EXERCISE GOAL: Search the listing below for lines that hold the word "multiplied", and report only how many there are.

TASK DATA:
....

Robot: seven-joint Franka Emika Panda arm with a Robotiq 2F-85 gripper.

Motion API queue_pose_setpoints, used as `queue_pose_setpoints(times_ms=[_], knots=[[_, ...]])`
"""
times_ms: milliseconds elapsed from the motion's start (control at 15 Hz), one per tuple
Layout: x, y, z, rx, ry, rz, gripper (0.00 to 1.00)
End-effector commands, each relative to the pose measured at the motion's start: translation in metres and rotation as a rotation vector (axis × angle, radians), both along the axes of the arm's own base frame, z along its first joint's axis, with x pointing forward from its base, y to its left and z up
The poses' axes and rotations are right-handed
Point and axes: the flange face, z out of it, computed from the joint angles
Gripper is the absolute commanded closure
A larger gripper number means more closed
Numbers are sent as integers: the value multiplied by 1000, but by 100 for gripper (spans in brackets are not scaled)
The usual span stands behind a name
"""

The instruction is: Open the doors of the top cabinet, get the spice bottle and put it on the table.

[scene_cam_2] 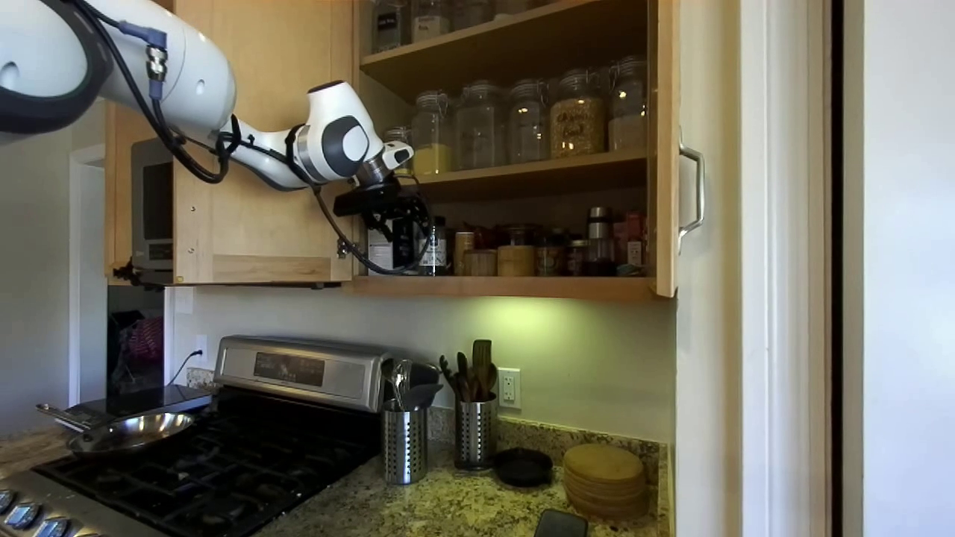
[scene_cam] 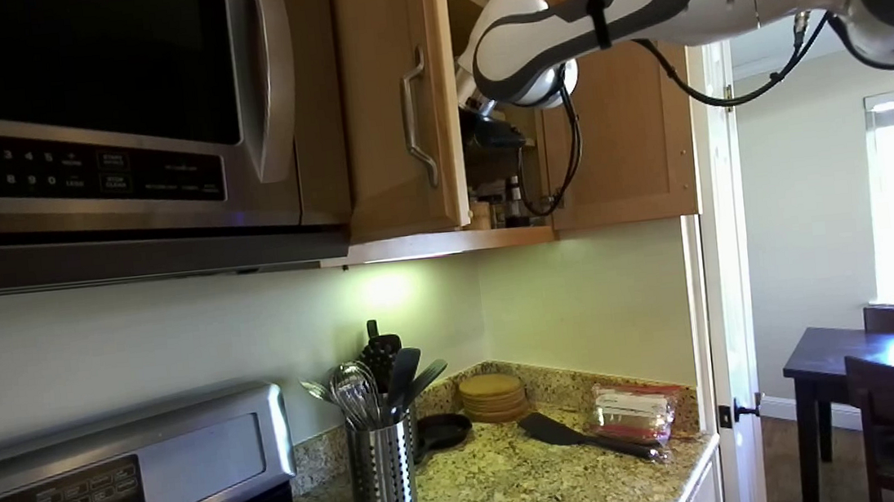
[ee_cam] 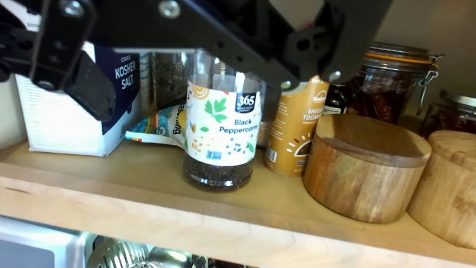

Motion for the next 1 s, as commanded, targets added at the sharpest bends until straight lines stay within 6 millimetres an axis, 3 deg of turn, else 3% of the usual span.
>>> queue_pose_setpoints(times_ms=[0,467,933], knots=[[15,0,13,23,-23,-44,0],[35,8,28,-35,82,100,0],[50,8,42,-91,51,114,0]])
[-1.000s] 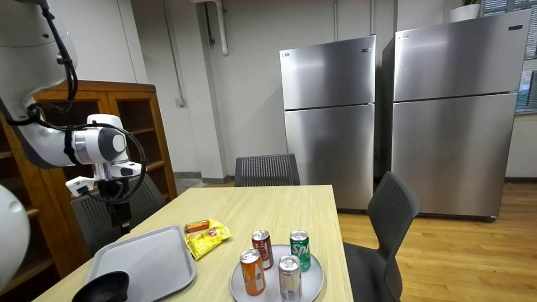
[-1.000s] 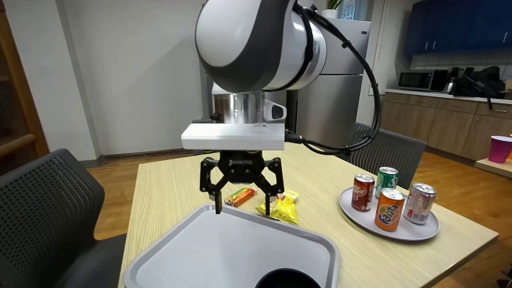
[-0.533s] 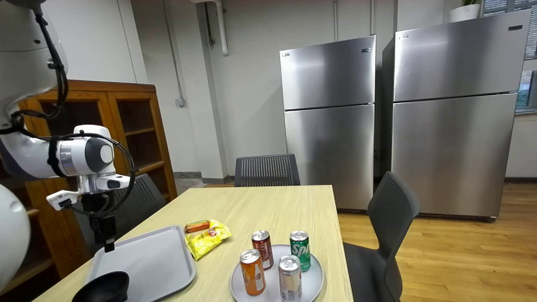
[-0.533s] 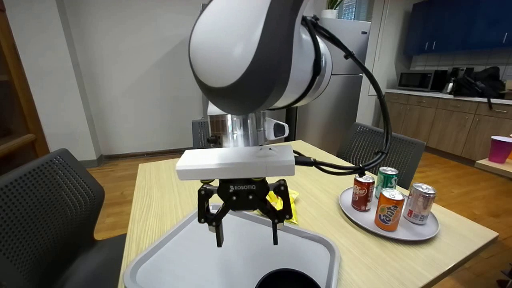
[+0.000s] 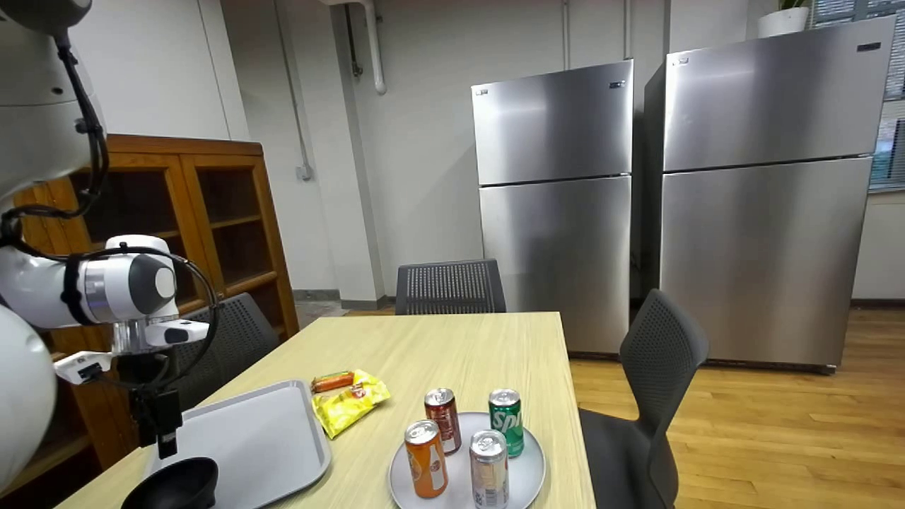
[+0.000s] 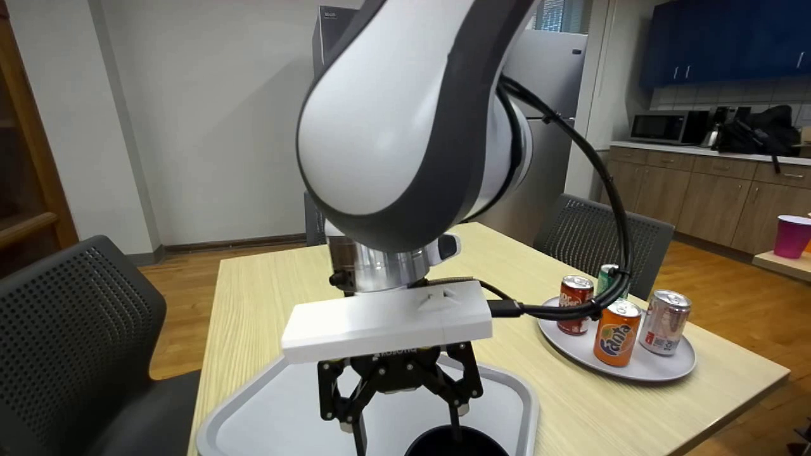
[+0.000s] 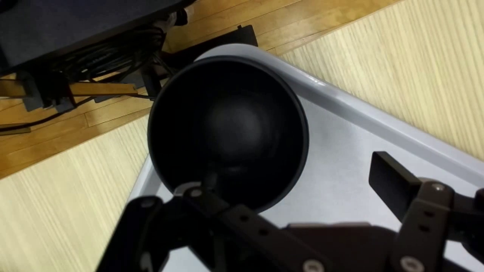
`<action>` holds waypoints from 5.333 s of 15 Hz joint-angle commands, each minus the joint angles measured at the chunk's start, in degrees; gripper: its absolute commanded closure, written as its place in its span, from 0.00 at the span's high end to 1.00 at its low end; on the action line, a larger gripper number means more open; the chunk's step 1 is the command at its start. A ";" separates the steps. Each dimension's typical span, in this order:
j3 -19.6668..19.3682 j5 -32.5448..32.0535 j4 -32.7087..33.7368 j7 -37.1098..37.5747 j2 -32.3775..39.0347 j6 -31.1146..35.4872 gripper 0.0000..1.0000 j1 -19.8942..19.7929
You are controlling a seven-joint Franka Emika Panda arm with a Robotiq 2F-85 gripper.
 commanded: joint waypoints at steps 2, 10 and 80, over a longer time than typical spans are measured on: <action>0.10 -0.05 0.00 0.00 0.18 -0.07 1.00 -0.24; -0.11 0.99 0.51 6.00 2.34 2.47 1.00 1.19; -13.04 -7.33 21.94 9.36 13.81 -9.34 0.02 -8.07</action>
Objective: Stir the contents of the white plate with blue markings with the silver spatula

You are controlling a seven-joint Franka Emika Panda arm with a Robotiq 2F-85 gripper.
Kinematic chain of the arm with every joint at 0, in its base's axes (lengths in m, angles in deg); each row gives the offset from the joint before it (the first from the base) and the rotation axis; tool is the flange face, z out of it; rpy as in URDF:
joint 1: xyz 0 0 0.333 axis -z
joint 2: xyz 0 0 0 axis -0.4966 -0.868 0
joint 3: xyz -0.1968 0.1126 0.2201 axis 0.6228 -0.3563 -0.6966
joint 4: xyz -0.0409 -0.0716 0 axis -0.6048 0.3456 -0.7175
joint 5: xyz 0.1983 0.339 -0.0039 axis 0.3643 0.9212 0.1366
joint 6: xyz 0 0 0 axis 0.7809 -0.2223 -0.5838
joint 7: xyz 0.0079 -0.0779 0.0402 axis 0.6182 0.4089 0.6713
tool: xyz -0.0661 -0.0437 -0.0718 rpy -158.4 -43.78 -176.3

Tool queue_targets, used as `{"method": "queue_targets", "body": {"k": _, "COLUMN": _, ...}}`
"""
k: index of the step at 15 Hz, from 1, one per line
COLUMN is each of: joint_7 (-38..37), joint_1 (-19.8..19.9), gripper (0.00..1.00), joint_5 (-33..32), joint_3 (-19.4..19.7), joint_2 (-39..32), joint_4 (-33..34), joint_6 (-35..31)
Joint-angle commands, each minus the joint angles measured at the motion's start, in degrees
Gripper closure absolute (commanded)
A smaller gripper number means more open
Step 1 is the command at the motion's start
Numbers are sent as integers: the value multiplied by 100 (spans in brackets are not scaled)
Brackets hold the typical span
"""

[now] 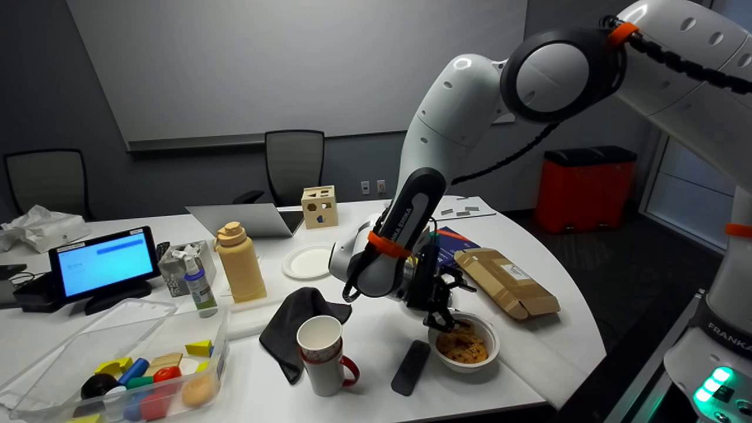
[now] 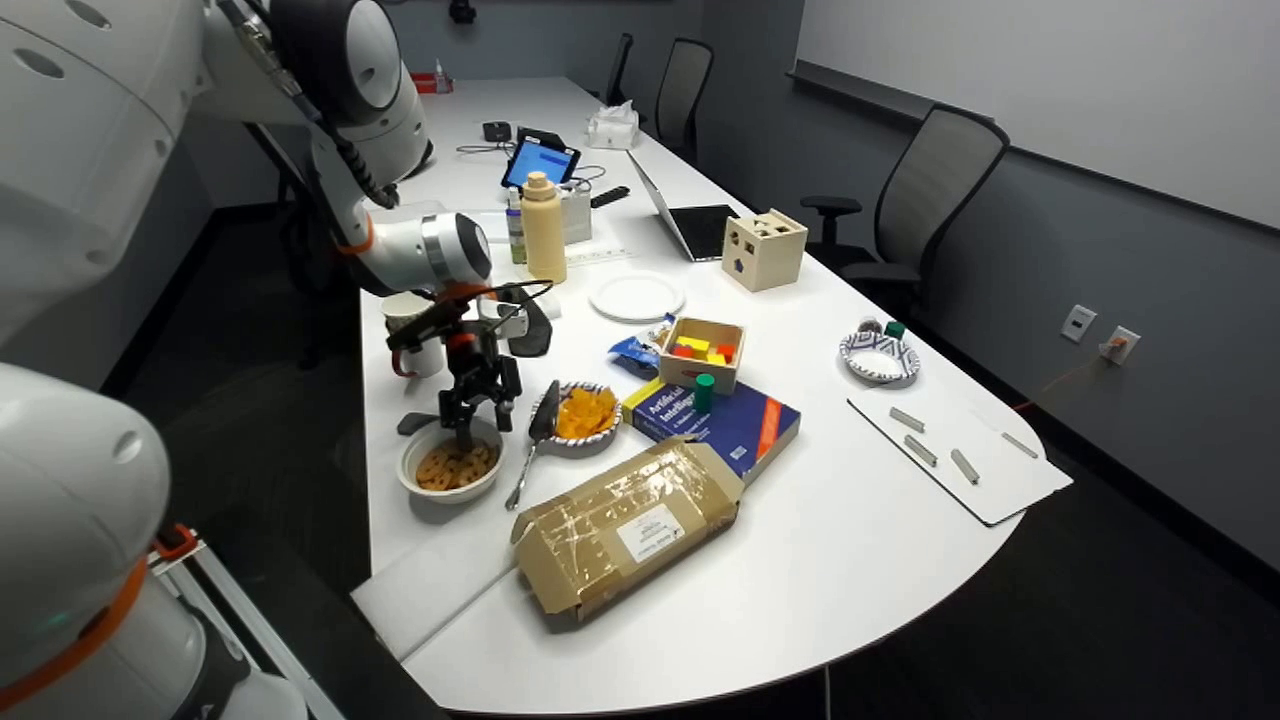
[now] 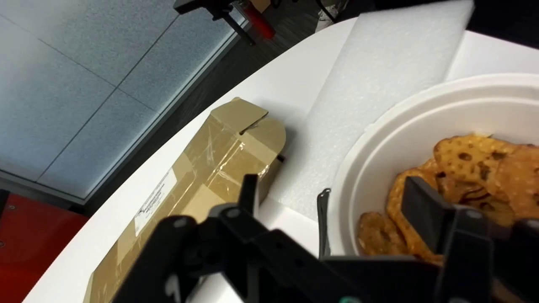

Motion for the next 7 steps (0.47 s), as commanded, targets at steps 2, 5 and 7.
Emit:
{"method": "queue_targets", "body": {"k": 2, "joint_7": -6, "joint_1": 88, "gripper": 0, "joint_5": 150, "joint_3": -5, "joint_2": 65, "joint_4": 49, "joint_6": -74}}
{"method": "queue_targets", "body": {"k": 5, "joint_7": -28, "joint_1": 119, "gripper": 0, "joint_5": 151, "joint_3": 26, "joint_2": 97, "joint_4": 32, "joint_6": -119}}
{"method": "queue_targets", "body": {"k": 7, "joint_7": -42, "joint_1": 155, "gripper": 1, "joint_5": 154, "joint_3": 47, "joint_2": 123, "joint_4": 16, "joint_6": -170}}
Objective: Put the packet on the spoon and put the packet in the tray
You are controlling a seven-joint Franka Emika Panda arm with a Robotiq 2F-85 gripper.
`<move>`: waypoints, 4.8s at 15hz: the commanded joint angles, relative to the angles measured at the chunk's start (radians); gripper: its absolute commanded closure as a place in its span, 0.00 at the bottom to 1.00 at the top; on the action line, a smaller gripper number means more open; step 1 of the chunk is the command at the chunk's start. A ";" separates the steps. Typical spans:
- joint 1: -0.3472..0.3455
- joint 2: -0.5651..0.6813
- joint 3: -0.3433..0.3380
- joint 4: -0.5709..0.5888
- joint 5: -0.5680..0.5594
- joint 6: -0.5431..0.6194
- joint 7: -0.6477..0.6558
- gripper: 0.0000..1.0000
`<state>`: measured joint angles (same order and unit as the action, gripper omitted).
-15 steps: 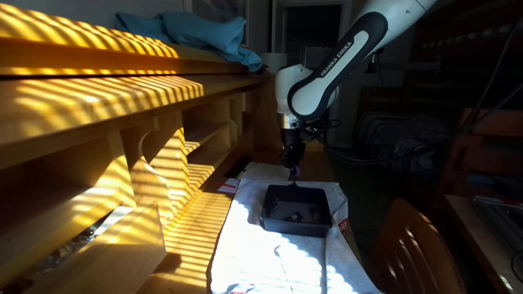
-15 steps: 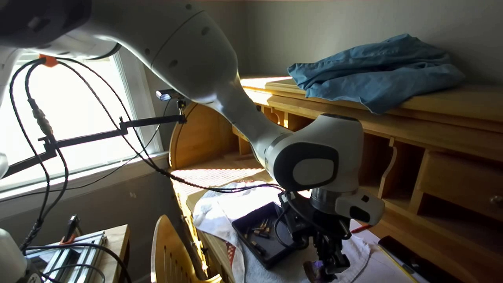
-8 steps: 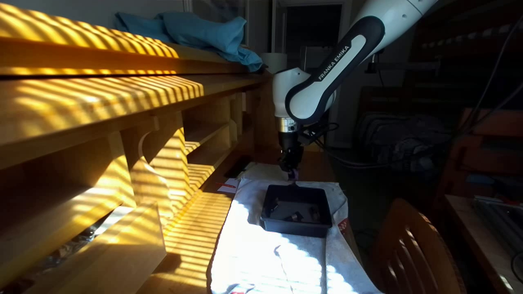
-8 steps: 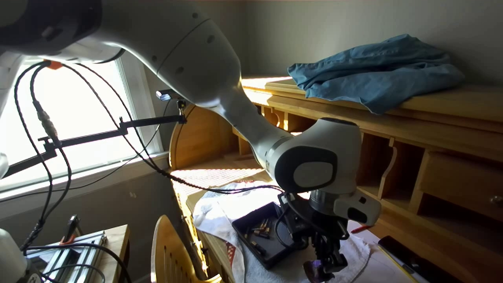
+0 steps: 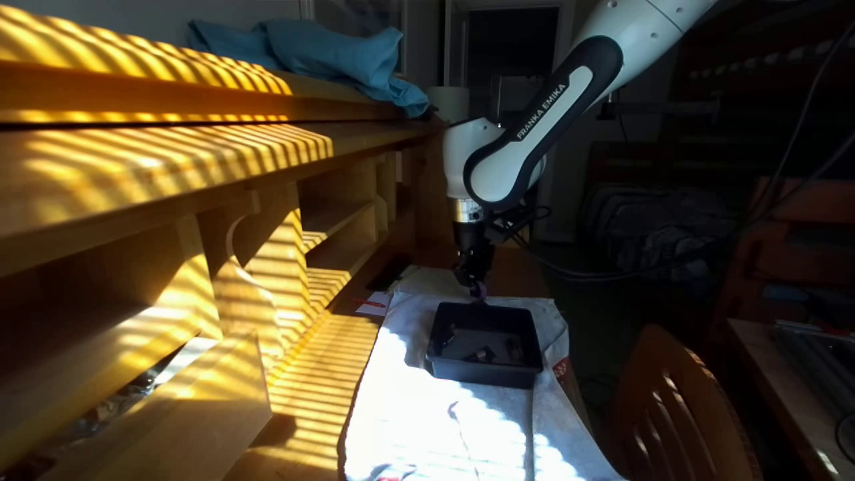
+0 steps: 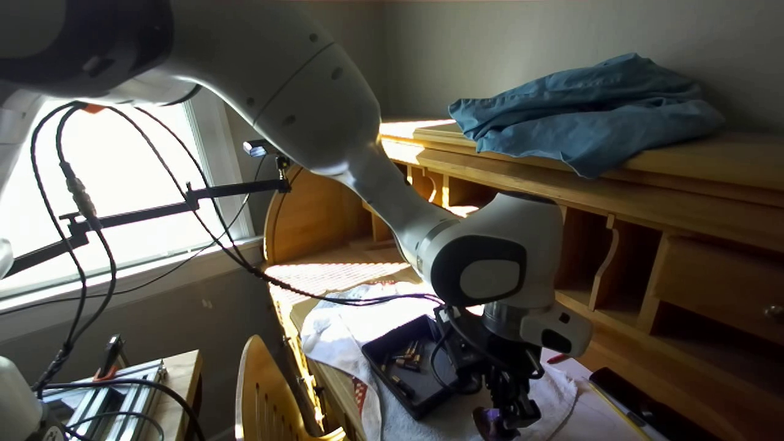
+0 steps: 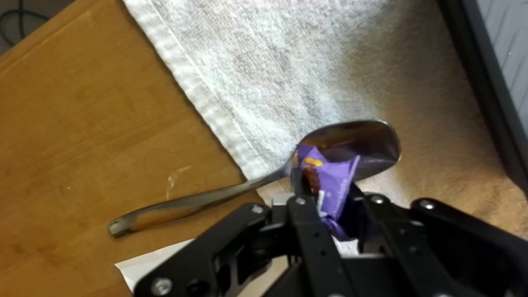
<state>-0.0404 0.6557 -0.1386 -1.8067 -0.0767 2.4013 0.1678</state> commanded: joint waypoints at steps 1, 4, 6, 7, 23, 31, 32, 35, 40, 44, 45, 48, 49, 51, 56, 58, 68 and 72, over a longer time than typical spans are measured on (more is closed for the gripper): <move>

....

SOLUTION TO THE EXERCISE: 2